Friday, 20 August 2010
CAPTURED - by Neil Cross
Published by Simon & Schuster
Can Neil Cross do no wrong?
The evidence suggests maybe not.
I’ve been a fan of his great storytelling in BBC’s SPOOKS series for some time and, more recently, really enjoyed his new detective series LUTHER starring Eldris Elba from The Wire.
But, I have neglected the other strand to this creative force – his novels.
Now, having experienced the all-consuming new book, CAPTURED, that is set to change and I will be seeking out all of his other books trusting that they are also as good as this.
It’s been a while since I picked up a book intending to read maybe the first chapter before sleep and finding that I was 65 pages in without remembering to blink between those pages.
In CAPTURED he kicks off with a great young character, Kenny, and a numbing realisation that he is living on borrowed time with an aggressive brain tumour threatening to snatch him away from his life within weeks.
Kenny doesn’t start off angry – instead he writes a short list – a list of people he feels he needs to make things up with, before he leaves.

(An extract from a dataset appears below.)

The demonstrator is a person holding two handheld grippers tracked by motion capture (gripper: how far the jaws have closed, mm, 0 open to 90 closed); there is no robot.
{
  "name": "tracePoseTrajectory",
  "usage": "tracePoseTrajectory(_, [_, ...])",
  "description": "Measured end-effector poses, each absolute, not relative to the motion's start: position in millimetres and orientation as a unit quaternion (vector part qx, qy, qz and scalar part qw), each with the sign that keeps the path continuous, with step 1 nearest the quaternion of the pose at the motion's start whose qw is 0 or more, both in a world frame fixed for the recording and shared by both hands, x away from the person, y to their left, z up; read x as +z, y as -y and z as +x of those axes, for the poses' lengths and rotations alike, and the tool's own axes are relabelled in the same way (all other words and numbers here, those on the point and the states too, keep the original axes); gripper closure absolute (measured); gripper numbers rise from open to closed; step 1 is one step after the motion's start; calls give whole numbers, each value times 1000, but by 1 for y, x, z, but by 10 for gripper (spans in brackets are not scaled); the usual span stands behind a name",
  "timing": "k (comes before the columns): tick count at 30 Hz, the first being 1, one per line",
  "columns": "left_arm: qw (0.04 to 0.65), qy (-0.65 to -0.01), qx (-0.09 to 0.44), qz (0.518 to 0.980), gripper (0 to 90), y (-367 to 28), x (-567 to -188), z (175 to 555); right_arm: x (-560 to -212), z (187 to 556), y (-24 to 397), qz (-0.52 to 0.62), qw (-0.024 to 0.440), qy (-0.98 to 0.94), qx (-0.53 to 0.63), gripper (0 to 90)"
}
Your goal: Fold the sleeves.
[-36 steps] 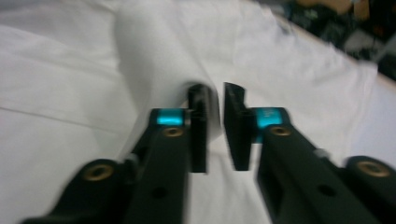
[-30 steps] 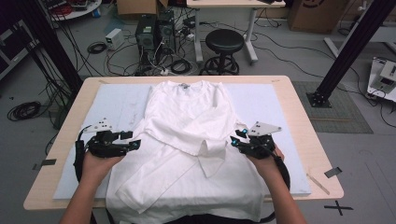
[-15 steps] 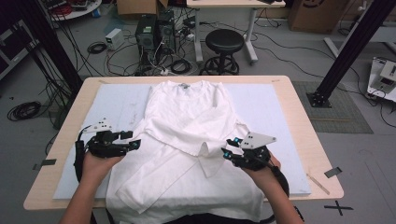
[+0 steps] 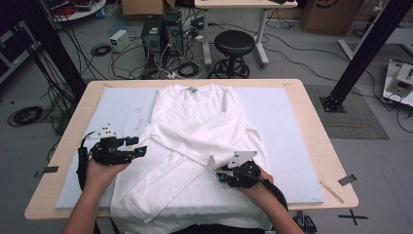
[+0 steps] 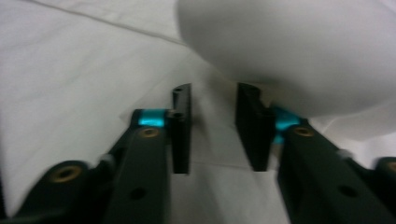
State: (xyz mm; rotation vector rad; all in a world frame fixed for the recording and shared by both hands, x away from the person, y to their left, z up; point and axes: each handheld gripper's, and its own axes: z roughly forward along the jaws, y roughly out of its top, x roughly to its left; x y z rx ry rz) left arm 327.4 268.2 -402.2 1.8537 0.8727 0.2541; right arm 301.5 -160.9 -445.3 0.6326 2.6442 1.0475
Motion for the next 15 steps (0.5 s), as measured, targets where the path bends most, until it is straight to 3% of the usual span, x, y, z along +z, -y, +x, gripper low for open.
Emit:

In a way it’s like his bucket list, but a list of appreciation he needs to show, of people who have shaped his life.
He begins with a young boy who he witnessed at risk of abduction years before and then a shopkeeper who chased the would-be abductor away – he just wishes he had done more at the time, but the guilt is his own and everyone else has forgotten the event which still seems so important to him.
His ex-lover Mary also appears on the list, as does the most important name on it, Callie Barton – a girl he knew at school, the girl who used to hook her leg round his under the desk – as close to a childhood sweetheart as he likely had.
And it is when Kenny begins to look for Callie that the story really kicks into overdrive and Kenny’s anger strikes.
Callie has gone missing.
Her husband, Jonathan Reese, although cleared of any involvement and denying any wrong doing, appears to be hiding a secret.
Kenny’s time is running out and his quest to find the answer and to punish whoever is responsible for Callie’s disappearance or possible murder grows in his head as fast as the tumour alongside it.
There are some brutal scenes within the novel – as the cover would suggest – but this does not quite step into the ‘torture porn’ that the same excesses would or might create on screen. We as readers sympathise with Kenny’s situation and we are right beside him as he does what he feels he needs to do to further his investigation and search for the truth.
An unsettling, at times moving, and thought-provoking crime book and a demonstration on just how far a normal guy can be forced to go to search for justice and to find out what has happened to someone who meant so much to him all during his final weeks of life.
Okay, I’m off to find some more Neil Cross books now…..to pass the time until a second series of Luther appears on our screens (which I trust won’t be long).